I’ve been at the same job 26 years but it is closing down 12/31. I have new employment lined up starting a couple weeks after which offers health insurance at no cost, but if I decline the insurance, I can get an accordingly higher salary.
DH is on his own policy (self-employed) that is great and would have been my obvious choice but Wellmark won’t let him add me and that plan is no longer offered.
If I get my own, I can come out (a little) money ahead if I get a Bronze high deductible plan and stay healthy. If I move up to better plans or take the employer plan, the money is pretty much a wash either way I go (taking into account pre-tax, payroll tax, comparable benefits, etc). The benefit to getting my own is I guess having more control/not having any gaps in coverage between jobs. The benefit to taking employer’s would be it wouldn’t affect me when the premium goes up each year. And I do hope/plan to stay there till retirement.
Anything else I’m not thinking of that should push me one way or the other? I’m an accountant and I feel silly for not being able to come to a conclusion about this.

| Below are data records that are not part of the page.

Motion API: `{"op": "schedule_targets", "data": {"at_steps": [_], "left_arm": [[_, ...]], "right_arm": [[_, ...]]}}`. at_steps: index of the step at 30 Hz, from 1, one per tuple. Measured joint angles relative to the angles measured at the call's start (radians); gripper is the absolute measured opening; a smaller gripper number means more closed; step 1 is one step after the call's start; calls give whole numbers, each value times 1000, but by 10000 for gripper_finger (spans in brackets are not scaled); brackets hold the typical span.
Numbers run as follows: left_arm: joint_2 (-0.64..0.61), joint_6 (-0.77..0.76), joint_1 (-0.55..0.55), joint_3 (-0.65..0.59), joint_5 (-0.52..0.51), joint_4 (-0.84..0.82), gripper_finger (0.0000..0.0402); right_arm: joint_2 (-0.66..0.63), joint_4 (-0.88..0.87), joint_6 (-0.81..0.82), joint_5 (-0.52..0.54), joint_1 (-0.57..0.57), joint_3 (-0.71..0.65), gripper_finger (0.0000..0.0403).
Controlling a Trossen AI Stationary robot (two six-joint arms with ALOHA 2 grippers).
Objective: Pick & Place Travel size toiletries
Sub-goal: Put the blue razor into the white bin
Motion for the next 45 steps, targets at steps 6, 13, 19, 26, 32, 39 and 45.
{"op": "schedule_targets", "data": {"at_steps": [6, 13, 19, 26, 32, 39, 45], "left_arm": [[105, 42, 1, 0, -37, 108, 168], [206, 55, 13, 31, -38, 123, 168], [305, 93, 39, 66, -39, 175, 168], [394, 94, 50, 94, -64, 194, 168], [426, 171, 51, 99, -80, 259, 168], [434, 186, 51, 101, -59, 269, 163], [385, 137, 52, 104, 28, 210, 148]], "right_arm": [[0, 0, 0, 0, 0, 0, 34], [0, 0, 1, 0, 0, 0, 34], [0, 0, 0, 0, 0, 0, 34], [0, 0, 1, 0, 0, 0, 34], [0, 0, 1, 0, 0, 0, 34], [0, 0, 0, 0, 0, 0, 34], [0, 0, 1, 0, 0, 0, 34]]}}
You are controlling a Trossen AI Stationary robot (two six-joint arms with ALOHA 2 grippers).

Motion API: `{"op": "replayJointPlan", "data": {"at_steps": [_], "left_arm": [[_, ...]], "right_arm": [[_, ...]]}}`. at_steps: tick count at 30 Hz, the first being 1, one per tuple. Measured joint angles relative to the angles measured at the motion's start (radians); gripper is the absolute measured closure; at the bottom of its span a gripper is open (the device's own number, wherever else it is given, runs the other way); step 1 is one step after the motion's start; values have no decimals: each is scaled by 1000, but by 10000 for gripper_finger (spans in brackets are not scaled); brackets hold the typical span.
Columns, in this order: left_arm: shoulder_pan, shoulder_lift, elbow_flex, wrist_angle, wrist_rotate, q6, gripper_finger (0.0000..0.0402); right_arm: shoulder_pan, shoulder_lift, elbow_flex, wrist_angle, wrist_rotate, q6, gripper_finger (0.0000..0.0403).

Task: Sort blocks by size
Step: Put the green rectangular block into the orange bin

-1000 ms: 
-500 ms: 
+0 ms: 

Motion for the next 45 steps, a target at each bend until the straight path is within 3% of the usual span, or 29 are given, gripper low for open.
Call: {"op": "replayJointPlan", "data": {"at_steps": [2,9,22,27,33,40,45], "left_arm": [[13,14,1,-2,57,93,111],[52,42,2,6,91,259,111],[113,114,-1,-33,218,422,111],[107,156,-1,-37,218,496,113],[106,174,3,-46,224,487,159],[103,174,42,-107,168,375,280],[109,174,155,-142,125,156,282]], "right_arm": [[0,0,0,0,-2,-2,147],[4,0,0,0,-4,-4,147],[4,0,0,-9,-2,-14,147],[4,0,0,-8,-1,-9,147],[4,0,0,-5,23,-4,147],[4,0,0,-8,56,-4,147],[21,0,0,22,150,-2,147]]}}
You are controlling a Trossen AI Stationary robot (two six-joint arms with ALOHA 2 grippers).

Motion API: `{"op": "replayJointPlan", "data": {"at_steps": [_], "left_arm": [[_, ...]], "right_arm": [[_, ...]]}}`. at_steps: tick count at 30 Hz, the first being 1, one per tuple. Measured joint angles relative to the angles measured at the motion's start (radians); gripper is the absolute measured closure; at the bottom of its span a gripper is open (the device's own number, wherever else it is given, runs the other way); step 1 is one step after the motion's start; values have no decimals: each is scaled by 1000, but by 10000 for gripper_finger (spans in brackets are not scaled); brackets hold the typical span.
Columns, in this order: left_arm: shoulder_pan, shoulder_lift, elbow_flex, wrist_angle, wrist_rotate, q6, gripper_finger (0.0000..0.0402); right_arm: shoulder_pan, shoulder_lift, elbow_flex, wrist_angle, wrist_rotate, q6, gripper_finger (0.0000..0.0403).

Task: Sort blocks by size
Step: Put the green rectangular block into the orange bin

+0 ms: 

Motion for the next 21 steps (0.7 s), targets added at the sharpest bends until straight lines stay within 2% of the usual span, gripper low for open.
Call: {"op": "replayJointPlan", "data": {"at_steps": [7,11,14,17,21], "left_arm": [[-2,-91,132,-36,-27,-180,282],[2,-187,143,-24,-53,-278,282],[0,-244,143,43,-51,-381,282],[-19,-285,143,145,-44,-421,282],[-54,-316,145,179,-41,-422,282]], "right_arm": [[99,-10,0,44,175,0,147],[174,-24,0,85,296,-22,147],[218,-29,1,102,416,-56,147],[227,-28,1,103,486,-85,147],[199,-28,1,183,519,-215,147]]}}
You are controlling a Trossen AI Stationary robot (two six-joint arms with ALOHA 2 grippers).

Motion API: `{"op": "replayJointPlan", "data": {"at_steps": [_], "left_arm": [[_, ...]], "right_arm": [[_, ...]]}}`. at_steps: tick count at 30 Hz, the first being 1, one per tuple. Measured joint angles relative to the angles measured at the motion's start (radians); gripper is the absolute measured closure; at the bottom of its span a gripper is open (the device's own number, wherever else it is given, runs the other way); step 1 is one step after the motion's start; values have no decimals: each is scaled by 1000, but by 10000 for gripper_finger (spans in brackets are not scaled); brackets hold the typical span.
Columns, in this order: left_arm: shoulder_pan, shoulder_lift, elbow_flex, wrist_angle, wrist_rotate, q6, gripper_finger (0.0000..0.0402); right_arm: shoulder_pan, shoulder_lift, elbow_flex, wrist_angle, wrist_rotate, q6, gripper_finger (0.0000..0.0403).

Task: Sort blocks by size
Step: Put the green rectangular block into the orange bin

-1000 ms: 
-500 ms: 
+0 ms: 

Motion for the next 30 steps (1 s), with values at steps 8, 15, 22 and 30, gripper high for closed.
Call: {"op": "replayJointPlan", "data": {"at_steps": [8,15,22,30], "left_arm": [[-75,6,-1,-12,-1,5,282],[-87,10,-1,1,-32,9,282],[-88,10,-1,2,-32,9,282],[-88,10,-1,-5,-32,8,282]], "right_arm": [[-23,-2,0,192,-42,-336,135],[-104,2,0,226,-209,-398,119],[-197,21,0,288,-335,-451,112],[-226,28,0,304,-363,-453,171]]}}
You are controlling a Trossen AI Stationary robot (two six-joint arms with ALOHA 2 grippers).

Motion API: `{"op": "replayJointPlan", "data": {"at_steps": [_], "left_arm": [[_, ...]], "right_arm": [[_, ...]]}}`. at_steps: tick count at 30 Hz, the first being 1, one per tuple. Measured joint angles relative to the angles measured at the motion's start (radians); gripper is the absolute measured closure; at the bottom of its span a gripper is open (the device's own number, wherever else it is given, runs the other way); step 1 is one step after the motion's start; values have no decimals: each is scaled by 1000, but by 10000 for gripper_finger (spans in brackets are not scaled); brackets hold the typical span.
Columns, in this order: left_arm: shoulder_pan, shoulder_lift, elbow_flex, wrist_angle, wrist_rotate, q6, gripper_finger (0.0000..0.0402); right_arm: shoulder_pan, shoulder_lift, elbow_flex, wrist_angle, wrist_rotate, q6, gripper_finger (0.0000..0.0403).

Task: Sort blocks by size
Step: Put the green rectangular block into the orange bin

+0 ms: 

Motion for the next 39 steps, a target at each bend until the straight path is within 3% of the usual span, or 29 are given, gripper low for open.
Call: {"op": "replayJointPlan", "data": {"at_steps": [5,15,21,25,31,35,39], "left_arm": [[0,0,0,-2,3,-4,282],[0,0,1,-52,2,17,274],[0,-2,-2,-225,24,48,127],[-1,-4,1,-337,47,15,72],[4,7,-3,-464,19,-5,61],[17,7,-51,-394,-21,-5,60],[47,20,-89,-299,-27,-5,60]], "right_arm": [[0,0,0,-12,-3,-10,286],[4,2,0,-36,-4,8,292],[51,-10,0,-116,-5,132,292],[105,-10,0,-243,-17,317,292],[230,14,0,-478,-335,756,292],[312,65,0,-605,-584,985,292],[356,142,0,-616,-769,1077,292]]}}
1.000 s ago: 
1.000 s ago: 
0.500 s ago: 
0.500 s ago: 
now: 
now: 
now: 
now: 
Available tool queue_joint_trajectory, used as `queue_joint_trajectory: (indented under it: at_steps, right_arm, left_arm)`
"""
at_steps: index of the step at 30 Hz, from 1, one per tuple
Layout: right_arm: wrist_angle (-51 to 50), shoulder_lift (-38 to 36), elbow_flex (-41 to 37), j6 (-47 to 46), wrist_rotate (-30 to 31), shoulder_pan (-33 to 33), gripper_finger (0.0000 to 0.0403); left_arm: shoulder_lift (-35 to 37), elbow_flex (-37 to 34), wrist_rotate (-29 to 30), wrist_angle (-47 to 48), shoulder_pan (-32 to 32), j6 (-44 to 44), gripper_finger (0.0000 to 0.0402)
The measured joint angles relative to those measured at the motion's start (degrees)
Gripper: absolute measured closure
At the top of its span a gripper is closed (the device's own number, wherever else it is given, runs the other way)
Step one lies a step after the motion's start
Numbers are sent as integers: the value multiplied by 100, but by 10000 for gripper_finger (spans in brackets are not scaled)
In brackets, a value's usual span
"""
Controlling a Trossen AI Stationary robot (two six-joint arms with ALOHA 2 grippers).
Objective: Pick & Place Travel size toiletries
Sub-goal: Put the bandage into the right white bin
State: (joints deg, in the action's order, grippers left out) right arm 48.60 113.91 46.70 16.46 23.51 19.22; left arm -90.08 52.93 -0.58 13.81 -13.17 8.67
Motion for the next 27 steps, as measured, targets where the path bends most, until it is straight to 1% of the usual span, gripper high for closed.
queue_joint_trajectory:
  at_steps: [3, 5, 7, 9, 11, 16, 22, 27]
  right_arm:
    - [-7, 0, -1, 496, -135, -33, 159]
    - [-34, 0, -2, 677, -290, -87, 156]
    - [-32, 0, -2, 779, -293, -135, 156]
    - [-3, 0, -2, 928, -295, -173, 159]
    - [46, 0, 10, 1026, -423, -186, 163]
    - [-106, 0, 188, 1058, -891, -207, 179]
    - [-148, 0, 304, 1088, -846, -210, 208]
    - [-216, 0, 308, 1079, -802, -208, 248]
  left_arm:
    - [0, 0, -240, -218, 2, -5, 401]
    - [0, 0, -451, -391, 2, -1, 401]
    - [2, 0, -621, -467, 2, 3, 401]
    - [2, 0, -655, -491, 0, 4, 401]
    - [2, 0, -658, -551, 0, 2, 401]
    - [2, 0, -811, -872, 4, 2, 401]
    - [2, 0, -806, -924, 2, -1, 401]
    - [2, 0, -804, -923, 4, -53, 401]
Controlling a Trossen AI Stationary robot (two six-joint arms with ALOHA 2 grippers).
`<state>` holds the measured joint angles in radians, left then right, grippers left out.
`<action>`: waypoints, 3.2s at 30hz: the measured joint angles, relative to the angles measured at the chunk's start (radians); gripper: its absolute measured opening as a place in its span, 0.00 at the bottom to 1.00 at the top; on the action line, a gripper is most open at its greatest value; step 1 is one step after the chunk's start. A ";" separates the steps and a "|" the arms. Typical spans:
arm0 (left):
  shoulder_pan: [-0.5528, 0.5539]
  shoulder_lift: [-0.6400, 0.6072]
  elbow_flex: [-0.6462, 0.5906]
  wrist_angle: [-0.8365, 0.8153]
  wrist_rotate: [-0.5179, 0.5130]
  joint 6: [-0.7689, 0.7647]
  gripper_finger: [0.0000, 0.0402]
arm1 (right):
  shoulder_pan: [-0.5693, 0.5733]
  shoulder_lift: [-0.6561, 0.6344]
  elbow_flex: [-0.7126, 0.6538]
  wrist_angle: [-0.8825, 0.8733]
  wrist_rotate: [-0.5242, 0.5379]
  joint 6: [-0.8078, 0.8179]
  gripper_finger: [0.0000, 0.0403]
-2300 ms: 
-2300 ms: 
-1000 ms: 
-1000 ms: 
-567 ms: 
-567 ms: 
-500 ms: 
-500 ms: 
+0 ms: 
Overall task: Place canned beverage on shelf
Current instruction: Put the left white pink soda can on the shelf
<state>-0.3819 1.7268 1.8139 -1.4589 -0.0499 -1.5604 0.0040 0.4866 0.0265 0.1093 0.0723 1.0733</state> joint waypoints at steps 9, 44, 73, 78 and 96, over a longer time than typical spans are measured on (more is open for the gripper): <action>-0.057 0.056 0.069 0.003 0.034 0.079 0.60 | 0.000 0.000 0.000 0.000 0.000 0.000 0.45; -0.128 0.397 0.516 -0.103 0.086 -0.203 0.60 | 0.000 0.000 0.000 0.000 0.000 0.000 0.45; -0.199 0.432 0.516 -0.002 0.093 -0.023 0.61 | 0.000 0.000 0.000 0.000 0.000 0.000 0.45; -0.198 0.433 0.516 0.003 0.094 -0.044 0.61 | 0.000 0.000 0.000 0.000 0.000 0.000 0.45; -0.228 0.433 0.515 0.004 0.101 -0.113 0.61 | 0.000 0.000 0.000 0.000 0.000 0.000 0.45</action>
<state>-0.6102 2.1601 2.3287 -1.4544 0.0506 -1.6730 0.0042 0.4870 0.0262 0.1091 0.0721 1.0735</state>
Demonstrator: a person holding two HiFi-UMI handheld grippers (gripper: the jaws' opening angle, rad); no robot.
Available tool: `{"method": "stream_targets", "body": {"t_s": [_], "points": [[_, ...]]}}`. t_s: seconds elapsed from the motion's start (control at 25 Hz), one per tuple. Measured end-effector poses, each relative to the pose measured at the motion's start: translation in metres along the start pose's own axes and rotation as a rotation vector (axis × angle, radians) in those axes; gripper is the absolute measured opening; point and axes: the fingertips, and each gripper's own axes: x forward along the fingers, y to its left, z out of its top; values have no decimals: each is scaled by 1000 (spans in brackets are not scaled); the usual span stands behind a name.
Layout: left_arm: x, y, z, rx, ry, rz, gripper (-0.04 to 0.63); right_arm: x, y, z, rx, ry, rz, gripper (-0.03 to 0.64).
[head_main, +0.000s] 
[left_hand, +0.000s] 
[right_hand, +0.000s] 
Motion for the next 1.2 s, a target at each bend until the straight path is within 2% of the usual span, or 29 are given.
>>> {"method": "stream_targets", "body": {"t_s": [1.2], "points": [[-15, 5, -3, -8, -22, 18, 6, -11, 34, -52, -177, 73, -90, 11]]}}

High deductible is one thing, but check the out of pocket max. In the event of catastrophic illness or accident, that is what you’d be looking at paying.
I don’t know that having as one of the reasons of not having any gaps between employment is a good reason to buy your own coverage and keep it. Since you’re planning on staying there till retirement, this would be just this one time gap. That can be filled with having a short term catastrophic policy, and maybe an option is to just go uninsured, counting on if something major happens, you still could select Cobra after the fact for a few months. That is, if it works that way, I’m not sure. Normally I’d say never to be uncovered. Not sure if you can even get any insurance that starts in three weeks at this point, though. How long do you have to make a choice?
Another thing that stands out to me is that you’re considering the best possible scenario for paying for your own insurance, you stay healthy and barely use it. That’s pretty tough to plan for, and I think I’d plan for the worst. I personally would lean towards company insurance (if they have a decent plan), as health insurance costs just keep rocketing up, it’s nice to have comprehensive insurance where you don’t have to avoid getting care, and if your company pays you more, it’s all going to be taxed anyways.
Another thought is, if your husband loses his insurance for some reason, with company insurance you can generally add a spouse on to the policy for not much additional cost. If you’re paying for your policy, well, then you double it and not likely your company will pay you more. I’m going on pure assumptions here.
I’m a little wary of the exchange plans. Can’t they change dramatically year to year? How much on an subsidy are you getting with the exchange, if any?
But the biggest issue I have with them is that they generally don’t cover doctors out of state. I live in a rural area on a state line. I can get to 3 great hospitals in 1:00-1:30 - but they are across the state line. The closest good large hospital to me in-state is 2:30 away. This might not affect you, but check to see what doctors are covered under each plan.
To answer a couple of questions, my current plan did provide a place that could get me temporary coverage within a day. And I’d be getting no subsidy on marketplace.
I think you’ve all helped me decide to get the employer insurance. This employment should be quite stable and the premiums are going to go up every year so I’ll make that their problem. I am taking a pay cut (at least to start) so I think I had a mental block about the salary that looked higher lol. I am getting other benefits like remote work, every Friday off, less responsibility, and a retirement plan so all in all it will be a good move for me!
It sounds like you made a great choice (and a better lifestyle with the new job; congratulations!). But another option would have been COBRA’ing your old plan for a while to see how it goes and snoozing the decision.
One can only snooze for a month or so when starting a new job. Then the new employee enrollment window closes, and you will have to wait until next open enrollment period which usually happens in November-December timeframe with coverage starting on January 1 of the following year.
I’m glad you’re going with your employer’s insurance. I would give anything for that! The cheapest policy I could find is $1,000/ month in 2025 and it’s crappy. The premiums have double digit percentage increases every year, too. 2 years, 7 months to go until Medicare, sigh.
In retirement, pre-65 I have access to my employer insurance. For 2025 it will be $900/month (self-only). Not crappy insurance, but not nearly as the good old days 10+ years ago before I started doing high deductible options. My plan has “only” $3600 deductible (waived for preventive care, including mammogram and colonoscopy). The key advantage is that max out of pocket is “only” $6900. Both figures are better than many high deductible plans on the exchange. I’ve not come close yet to meeting the deductible, but it’s nice knowing it (and max oop) is relatively low-ish.
One thing to consider is that if you have your own policy, your husband should be able to deduct the premiums from tax as he is self employed, just like he does his own, as well as potentially using pre-tax money to pay out of pocket expenses via an HSA (if you take a high deductible policy). It doesn’t matter that you are not on his policy. Did you factor that in to the cost comparison?
If an employer is “closing down” as OP suggested, then COBRA may not be available. It is a major issue if your employer goes out of business, though at least the exchange options are available if coverage is lost.